(Exercise data)
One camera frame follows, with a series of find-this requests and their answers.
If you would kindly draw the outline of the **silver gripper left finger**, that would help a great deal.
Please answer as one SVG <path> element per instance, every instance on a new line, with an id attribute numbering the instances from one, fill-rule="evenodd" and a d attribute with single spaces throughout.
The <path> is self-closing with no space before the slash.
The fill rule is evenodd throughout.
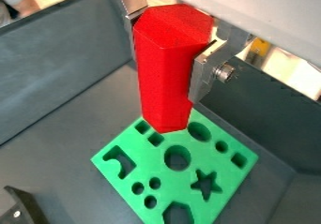
<path id="1" fill-rule="evenodd" d="M 141 15 L 149 7 L 147 0 L 117 0 L 118 5 L 122 10 L 122 15 L 125 19 L 125 27 L 130 36 L 130 50 L 131 56 L 135 56 L 134 49 L 134 39 L 133 39 L 133 27 L 137 23 Z"/>

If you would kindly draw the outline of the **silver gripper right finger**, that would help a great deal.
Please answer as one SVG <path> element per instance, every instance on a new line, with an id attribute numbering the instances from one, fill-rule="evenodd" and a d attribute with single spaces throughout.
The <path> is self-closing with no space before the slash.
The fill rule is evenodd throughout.
<path id="1" fill-rule="evenodd" d="M 189 91 L 189 100 L 193 103 L 210 92 L 216 80 L 228 82 L 232 79 L 234 68 L 228 62 L 244 51 L 252 39 L 248 31 L 225 21 L 218 22 L 216 37 L 193 62 Z"/>

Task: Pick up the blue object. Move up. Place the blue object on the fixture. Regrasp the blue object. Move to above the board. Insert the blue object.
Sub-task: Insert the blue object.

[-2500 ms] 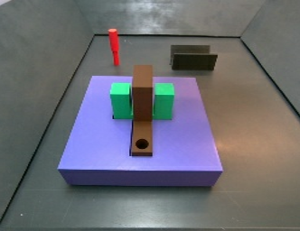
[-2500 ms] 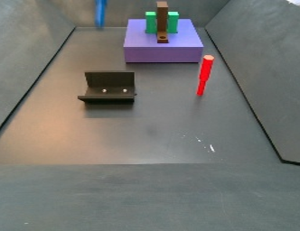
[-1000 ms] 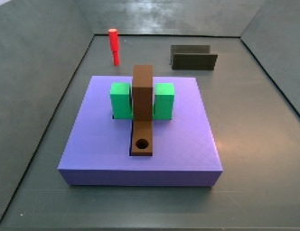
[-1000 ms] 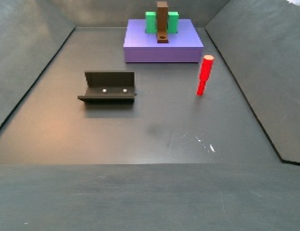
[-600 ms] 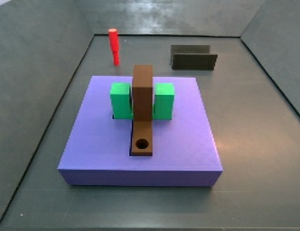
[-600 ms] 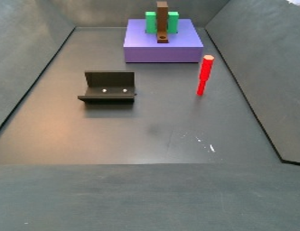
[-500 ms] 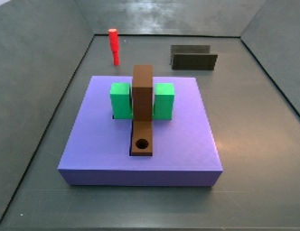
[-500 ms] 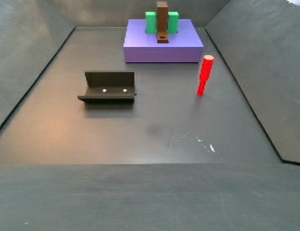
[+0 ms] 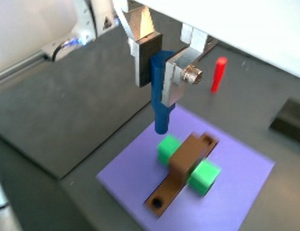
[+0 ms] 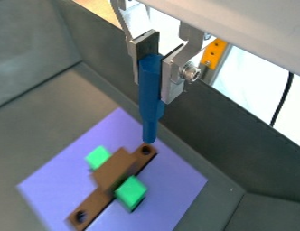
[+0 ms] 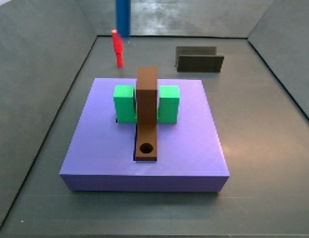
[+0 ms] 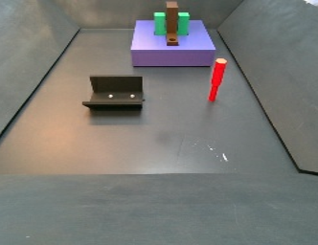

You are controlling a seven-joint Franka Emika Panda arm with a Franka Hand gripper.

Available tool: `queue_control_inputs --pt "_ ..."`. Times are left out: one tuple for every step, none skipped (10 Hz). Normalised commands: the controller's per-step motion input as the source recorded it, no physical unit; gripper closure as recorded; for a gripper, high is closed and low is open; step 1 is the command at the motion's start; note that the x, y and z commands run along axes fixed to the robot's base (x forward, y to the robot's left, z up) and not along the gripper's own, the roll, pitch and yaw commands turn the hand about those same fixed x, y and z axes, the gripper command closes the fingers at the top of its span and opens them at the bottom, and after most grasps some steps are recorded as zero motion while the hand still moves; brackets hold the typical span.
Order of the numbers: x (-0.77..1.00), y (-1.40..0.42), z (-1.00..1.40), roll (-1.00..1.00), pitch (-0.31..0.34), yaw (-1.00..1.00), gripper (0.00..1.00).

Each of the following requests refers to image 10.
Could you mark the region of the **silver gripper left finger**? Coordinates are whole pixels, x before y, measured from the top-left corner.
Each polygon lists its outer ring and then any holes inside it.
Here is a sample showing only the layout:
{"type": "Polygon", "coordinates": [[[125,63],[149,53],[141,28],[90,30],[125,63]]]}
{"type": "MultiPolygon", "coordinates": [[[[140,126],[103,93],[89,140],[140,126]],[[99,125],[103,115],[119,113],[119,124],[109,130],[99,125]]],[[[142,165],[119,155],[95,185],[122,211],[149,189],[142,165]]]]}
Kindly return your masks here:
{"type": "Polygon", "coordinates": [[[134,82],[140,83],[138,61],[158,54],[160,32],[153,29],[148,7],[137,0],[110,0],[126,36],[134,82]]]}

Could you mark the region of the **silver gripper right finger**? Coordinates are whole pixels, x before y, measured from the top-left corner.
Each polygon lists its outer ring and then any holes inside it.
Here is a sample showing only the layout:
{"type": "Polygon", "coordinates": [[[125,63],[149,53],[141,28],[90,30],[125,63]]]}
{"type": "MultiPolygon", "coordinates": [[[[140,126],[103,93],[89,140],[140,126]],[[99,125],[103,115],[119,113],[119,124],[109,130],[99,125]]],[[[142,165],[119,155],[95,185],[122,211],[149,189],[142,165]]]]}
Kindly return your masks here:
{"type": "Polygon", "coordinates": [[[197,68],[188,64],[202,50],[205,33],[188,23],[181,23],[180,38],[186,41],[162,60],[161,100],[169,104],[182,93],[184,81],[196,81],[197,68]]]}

(Task goal)
Return every line of the listing above where "from" appears.

(Solution to the exercise)
Please answer as one SVG <path> element per instance, every instance on a new line, with an id attribute numbering the instances from one, fill-rule="evenodd" and a d attribute with single spaces throughout.
Please answer as one SVG <path> element per instance, every instance on a new line, with an id attribute numbering the instances from one, fill-rule="evenodd" and a d attribute with single spaces throughout.
Could you mark the region of the **silver gripper left finger**? Coordinates are whole pixels, x before y, measured from the top-left corner.
Could you mark the region of the **silver gripper right finger**? Coordinates are whole pixels, x before y, measured from the top-left corner.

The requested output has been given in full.